Pour nous, cette sortie de la Bourse est positive, et pour la société également : Believe va retrouver plus de moyens et plus de liberté dans un marché où beaucoup de choses peuvent se faire en build-up. Aujourd’hui, Believe est la 4e major mondiale de musique, derrière Warner, et son but est de monter sur le podium.
Surtout, c’est un moment clé pour tout le marché : on se rend compte qu’il est possible d’avoir des entreprises qui valent plus d’un milliard d’euros sonnants et trébuchants. Mais on comprend aussi que pour arriver à ce montant, il faut aligner pas mal d’étoiles…
Les fonds de capital-risque ont généralement des horizons d’investissements à 6 ou 8 ans… Avec Believe, la ligne a été débouclée en 15 ans : comment vos investisseurs ont-ils réagi ?
Nous avons eu un dialogue totalement ouvert et permanent avec nos LPs. Le plan initial était de vendre les parts dans l’année suivant l’IPO. Mais quand nous avons constaté que la valeur de cotation n’était pas à la hauteur, nous avons expliqué à nos investisseurs que vendre le titre à 8, 9 ou 10 euros revenait à le brader. D’autant plus que Believe était profitable, en croissance, avec peu de facteurs de risques.
La boîte a battu ses prévisions tous les trimestres depuis son introduction… mais il n’y avait pas assez de volumes échangés, ce qui crée un cercle vicieux : sans volume, les grands institutionnels ne rentrent pas, faute de liquidité. Le consensus des analystes était à 15 euros depuis longtemps, mais le titre stagnait autour de 8 euros. Nos investisseurs ont été patients et ils ont bien fait.

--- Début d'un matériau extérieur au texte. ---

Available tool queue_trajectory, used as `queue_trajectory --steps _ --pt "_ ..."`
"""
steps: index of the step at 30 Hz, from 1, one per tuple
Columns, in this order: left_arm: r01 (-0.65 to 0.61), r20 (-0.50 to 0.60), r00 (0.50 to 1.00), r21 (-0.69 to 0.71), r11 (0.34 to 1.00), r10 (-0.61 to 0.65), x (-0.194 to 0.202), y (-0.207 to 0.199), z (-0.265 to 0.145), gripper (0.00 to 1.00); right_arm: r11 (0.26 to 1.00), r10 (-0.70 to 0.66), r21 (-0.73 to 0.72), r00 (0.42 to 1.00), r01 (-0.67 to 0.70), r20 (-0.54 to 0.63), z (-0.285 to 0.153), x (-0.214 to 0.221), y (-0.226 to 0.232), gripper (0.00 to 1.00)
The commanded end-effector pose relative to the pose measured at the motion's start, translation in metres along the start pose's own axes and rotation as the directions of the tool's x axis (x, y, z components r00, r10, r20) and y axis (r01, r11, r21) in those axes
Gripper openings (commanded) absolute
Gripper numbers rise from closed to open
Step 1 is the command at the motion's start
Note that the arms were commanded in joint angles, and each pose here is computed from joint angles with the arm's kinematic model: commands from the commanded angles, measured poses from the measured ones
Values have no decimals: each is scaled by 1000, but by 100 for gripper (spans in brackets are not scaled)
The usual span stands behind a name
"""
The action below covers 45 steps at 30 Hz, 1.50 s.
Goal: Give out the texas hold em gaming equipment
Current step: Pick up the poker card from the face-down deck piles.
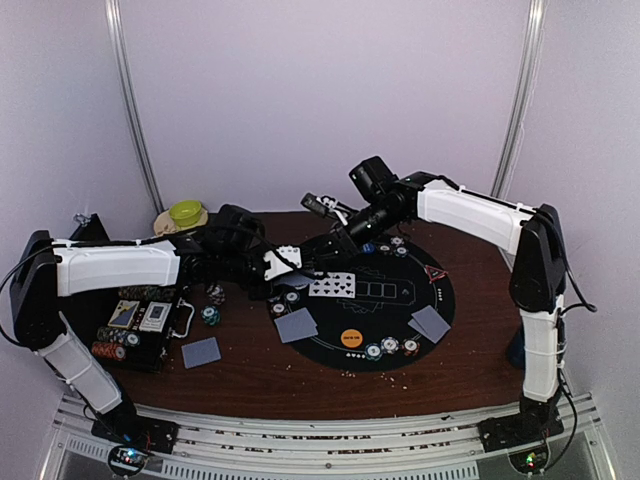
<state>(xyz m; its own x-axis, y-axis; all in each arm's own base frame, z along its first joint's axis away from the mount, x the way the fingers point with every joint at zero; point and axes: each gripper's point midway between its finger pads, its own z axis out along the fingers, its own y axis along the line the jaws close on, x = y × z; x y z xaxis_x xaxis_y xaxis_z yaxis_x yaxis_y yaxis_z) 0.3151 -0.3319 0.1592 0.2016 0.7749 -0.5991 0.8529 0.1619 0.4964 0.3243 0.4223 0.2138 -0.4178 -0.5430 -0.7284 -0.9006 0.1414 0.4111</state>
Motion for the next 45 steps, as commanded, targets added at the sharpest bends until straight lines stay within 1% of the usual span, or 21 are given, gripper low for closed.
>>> queue_trajectory --steps 1,4,11,12,14,19,23,29,33,36,37,39,43,44,45 --pt "-11 24 1000 -14 1000 11 -6 5 1 55 999 -30 14 999 30 15 -13 -7 8 17" --pt "-10 22 1000 -13 1000 10 -6 5 2 55 1000 -30 -2 999 31 14 -12 -6 9 15" --pt "-10 22 1000 -12 1000 11 -6 4 2 55 999 -22 -33 1000 22 9 -5 -4 10 15" --pt "-10 23 1000 -12 1000 11 -6 5 2 55 999 -19 -35 1000 19 7 -3 -3 10 14" --pt "-10 22 1000 -9 1000 10 -6 4 2 55 999 -16 -36 1000 16 3 -1 -3 9 6" --pt "-10 21 1000 -11 1000 10 -5 4 2 55 999 -16 -35 1000 16 3 -1 -3 7 0" --pt "-10 21 1000 -11 1000 11 -5 4 2 55 1000 -16 -6 1000 16 0 -2 -3 2 0" --pt "-10 22 1000 -10 1000 10 -5 4 3 55 999 -11 52 1000 10 12 -26 1 -16 0" --pt "-10 24 1000 -9 1000 10 -6 4 2 55 998 -12 61 1000 11 20 -37 3 -21 0" --pt "-9 24 1000 -10 1000 9 -6 4 2 55 999 -8 49 1000 7 18 -36 6 -22 0" --pt "-9 24 1000 -10 1000 9 -6 4 2 55 999 -2 37 1000 2 12 -34 8 -21 3" --pt "-9 26 1000 -11 1000 10 -7 4 1 55 1000 -4 15 1000 4 0 -29 11 -18 17" --pt "-9 25 1000 -11 1000 10 -7 4 1 55 1000 -18 -15 1000 18 -20 -17 13 -9 40" --pt "-10 25 1000 -11 1000 10 -6 5 1 55 1000 -23 -19 999 23 -22 -15 13 -6 48" --pt "-9 26 1000 -11 1000 10 -7 4 1 55 999 -26 -24 999 25 -21 -12 12 -3 52"
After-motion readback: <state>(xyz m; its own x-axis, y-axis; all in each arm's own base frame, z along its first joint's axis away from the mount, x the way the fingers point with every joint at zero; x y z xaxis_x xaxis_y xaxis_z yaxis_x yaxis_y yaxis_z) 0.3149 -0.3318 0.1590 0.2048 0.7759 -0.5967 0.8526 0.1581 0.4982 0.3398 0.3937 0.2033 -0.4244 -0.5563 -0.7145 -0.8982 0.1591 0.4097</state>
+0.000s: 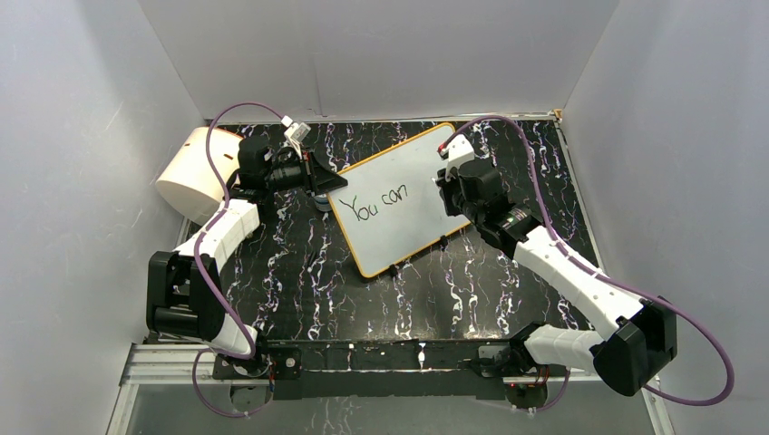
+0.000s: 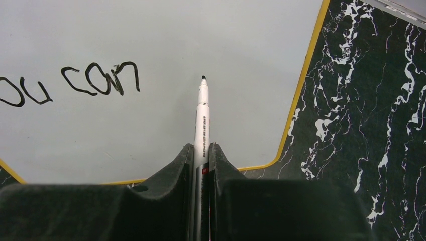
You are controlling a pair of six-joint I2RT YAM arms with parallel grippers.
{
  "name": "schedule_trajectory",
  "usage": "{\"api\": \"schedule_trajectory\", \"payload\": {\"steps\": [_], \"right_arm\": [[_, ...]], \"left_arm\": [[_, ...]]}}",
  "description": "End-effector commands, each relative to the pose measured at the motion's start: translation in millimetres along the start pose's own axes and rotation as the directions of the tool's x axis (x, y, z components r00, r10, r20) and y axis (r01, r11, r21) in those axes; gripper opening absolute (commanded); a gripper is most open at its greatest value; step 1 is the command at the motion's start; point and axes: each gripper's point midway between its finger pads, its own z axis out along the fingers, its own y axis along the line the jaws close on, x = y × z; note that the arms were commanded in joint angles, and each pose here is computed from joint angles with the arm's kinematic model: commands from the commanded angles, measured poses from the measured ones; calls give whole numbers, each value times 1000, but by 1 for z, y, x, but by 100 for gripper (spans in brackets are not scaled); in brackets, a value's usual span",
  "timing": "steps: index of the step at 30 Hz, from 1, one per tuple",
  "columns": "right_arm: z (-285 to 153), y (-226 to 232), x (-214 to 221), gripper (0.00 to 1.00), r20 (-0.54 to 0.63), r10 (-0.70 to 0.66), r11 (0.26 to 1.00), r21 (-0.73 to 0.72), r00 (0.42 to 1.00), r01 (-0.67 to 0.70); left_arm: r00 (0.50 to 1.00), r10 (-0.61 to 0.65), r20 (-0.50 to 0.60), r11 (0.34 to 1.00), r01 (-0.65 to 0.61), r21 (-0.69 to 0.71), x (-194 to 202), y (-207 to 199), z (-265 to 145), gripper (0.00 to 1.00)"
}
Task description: Write a sentence on the whiteboard
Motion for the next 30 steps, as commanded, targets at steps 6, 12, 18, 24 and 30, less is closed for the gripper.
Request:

Il faut bien avoir conscience que lorsque l’entreprise a commencé sa croissance, il n’y avait quasiment pas de fonds de growth. Ce que Believe a fait en 13 ans, on pourrait le faire dans l’écosystème actuel en 6 ou 7 ans. Aujourd’hui, le marché est différent, l’appétence au risque a évolué, les capitaux sont plus nombreux.

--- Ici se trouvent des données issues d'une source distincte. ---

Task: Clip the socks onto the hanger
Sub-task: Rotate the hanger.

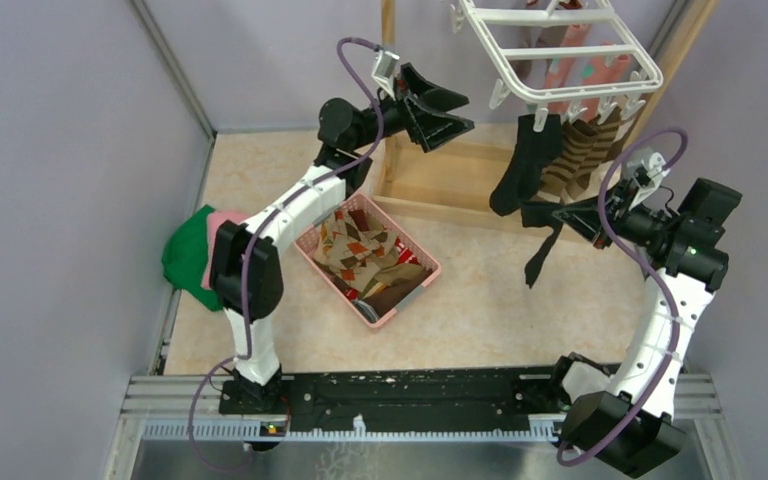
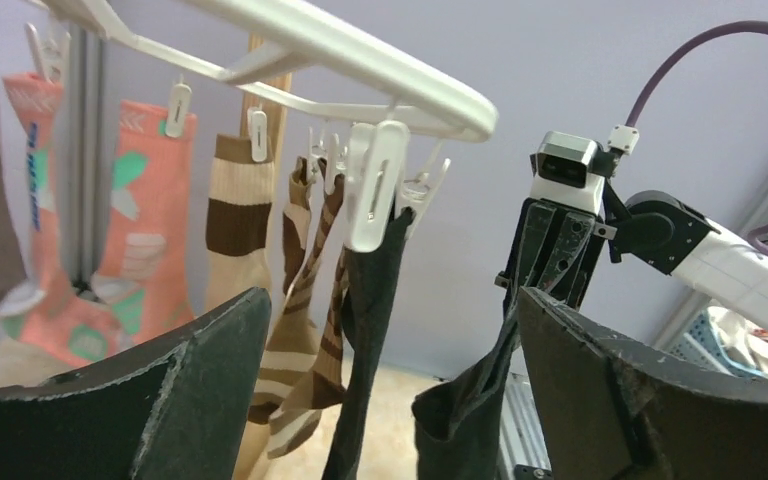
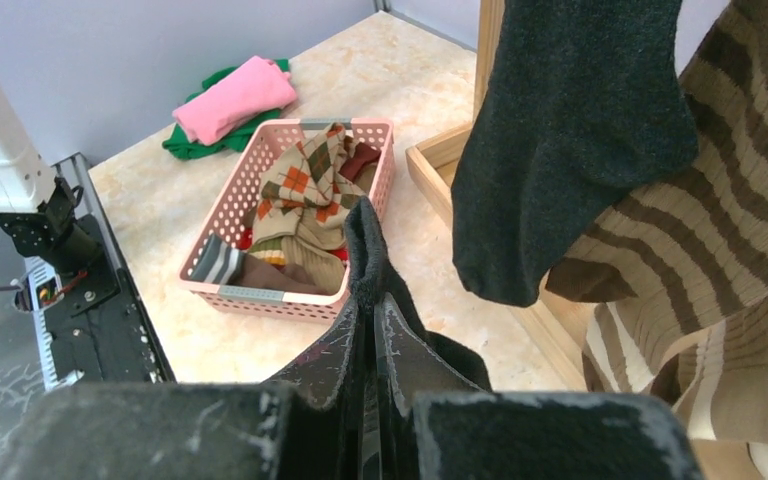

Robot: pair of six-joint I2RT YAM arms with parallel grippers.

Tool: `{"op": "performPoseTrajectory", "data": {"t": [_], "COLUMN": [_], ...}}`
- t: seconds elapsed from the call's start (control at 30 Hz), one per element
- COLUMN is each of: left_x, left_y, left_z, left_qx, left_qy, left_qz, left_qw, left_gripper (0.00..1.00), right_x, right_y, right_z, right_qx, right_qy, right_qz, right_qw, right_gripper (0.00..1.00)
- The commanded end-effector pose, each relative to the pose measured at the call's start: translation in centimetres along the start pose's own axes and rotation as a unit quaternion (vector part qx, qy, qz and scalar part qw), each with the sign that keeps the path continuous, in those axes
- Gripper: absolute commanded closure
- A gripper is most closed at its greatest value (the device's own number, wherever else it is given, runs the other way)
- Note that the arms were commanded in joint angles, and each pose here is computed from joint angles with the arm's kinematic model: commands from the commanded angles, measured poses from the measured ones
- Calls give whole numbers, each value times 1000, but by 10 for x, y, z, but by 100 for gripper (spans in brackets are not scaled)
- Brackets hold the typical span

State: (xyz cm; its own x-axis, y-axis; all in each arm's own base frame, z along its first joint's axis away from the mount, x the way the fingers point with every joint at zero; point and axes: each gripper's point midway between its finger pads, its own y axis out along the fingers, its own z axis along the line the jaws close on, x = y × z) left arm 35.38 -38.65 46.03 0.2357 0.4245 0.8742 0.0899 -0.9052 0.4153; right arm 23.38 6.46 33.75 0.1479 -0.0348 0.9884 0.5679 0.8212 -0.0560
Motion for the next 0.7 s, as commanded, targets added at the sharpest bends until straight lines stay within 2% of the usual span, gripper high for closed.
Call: {"op": "performPoseTrajectory", "data": {"t": [0.0,0.33,0.67], "left_x": [13,14,5], "left_y": [12,29,49], "left_z": [-16,-6,-3], "left_qx": [-59,-129,-142], "left_qy": [-37,-92,-112], "left_qz": [-15,-41,-44], "left_qw": [997,986,982], "left_gripper": [2,4,6], "right_x": [4,1,0], "right_y": [3,4,4], "right_z": [7,5,5], "right_qx": [25,26,25], "right_qy": [-23,-19,-19], "right_qz": [-8,-6,-4], "right_qw": [999,999,1000], "right_gripper": [100,100,100]}}
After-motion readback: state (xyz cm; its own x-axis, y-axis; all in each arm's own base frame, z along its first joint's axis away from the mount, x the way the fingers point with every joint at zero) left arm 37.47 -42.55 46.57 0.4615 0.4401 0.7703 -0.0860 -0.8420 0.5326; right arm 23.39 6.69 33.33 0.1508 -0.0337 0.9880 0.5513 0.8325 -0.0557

Justement, au sein du portefeuille de Ventech, quels sont les prochains «Believe» ?
Les plus proches de la liquidité en termes de taille sont Vestiaire Collective, que nous accompagnons depuis l’amorçage en tant que premier investisseur VC, The Customization Group (anciennement connue comme Picanova), Veo Technology, Prewave et Ogury. De manière générale, notre ambition est d’amener nos sociétés de zéro à 100 millions d’euros de chiffre d’affaires et plus : nous en comptons une douzaine depuis la création de Ventech.
Notre modèle est de prendre peu de participations, mais d’entrer au board de chacune et d’y rester le plus longtemps possible. C’est la seule manière de conserver une forme de contrôle sur la validité de nos investissements et garantir le respect des intérêts de nos investisseurs.
Cela est d’autant plus vrai dans un marché plus compliqué, comme c’est le cas actuellement. Nous sommes plusieurs dans l’équipe à avoir vécu la crise de 2008, et même celle de 2001… Dans de telles situations, il faut être actif et présent auprès des entrepreneurs, ce qui suppose d’avoir des partners expérimentés et de ne pas faire trop de deals.